### What needs to be done
What number of lines in the entries below include the string "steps"? Respond with that number alone.

Extracted records:

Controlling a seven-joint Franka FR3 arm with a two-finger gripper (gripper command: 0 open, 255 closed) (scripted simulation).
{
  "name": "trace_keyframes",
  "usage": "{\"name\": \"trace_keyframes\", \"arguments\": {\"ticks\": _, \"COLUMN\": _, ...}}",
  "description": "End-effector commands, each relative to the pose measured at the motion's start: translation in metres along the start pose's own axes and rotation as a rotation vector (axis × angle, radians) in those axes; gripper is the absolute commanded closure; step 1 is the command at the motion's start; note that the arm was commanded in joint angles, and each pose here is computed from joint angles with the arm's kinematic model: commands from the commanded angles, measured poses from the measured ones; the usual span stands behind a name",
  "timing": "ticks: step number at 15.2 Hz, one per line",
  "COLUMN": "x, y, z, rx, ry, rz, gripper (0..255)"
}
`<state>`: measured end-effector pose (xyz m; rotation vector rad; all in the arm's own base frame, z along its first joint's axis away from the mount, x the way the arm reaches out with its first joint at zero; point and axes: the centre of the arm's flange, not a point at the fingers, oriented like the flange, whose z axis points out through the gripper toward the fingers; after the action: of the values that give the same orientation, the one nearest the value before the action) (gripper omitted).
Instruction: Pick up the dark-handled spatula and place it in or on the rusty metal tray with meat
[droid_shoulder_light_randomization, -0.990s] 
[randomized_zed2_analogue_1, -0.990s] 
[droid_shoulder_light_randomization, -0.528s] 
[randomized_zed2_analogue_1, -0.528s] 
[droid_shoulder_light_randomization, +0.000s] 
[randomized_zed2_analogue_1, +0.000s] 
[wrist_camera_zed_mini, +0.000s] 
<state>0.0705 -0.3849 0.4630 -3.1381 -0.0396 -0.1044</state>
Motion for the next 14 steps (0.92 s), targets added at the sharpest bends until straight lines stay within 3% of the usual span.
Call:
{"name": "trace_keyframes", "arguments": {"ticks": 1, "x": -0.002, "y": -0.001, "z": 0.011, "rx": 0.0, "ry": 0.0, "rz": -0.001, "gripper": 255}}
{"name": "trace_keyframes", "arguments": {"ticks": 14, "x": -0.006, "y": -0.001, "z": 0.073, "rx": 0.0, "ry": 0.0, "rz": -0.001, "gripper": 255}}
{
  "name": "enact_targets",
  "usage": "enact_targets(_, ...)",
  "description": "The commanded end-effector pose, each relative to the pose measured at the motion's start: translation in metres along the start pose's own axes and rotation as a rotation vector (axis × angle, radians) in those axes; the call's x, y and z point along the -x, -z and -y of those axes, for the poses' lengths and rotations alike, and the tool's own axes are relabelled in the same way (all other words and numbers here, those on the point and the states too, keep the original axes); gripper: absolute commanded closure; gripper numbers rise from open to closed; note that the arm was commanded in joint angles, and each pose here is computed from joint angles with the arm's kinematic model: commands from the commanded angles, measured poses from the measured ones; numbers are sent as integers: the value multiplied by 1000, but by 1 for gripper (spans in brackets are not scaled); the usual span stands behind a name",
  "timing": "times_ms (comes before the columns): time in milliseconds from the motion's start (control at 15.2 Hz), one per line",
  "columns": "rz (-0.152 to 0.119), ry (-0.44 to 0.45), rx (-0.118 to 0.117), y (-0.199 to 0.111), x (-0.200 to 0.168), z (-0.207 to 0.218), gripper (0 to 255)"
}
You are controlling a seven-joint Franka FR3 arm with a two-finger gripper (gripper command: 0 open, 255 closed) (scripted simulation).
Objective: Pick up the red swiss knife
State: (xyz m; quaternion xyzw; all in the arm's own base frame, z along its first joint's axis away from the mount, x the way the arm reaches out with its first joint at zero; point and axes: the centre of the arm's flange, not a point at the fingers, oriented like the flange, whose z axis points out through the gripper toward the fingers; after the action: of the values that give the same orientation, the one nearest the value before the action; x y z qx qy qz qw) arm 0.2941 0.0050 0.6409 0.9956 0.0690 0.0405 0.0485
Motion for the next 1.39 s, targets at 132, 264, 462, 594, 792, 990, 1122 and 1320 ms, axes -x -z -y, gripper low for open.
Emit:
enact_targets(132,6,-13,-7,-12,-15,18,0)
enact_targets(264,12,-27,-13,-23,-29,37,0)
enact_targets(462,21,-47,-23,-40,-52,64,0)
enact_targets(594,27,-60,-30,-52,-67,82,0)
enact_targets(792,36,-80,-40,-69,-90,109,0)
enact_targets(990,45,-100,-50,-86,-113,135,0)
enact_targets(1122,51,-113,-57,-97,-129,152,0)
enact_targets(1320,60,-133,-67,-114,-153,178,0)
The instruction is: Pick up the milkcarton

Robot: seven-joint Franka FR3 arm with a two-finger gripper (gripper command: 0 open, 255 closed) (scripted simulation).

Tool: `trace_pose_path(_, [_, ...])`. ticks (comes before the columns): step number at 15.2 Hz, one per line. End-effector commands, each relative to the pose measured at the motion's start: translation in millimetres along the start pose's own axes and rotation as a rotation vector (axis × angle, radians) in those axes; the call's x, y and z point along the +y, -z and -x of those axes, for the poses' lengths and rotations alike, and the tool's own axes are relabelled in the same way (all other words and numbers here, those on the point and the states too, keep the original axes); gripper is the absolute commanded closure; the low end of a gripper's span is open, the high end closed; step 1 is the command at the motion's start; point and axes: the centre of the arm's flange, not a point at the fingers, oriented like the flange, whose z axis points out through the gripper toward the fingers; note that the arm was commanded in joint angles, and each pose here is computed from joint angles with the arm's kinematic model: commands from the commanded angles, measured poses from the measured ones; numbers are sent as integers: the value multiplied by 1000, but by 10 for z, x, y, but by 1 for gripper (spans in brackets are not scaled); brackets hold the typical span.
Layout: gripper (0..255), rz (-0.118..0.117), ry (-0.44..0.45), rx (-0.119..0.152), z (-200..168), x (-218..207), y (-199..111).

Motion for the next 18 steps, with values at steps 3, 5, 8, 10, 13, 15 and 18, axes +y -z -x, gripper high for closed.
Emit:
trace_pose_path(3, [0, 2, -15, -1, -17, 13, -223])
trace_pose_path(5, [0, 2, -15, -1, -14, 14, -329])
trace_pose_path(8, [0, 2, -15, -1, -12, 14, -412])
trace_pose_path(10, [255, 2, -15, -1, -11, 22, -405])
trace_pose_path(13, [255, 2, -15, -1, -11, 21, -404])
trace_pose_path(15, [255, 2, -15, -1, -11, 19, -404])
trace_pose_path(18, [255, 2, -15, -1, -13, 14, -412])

### Task solution
2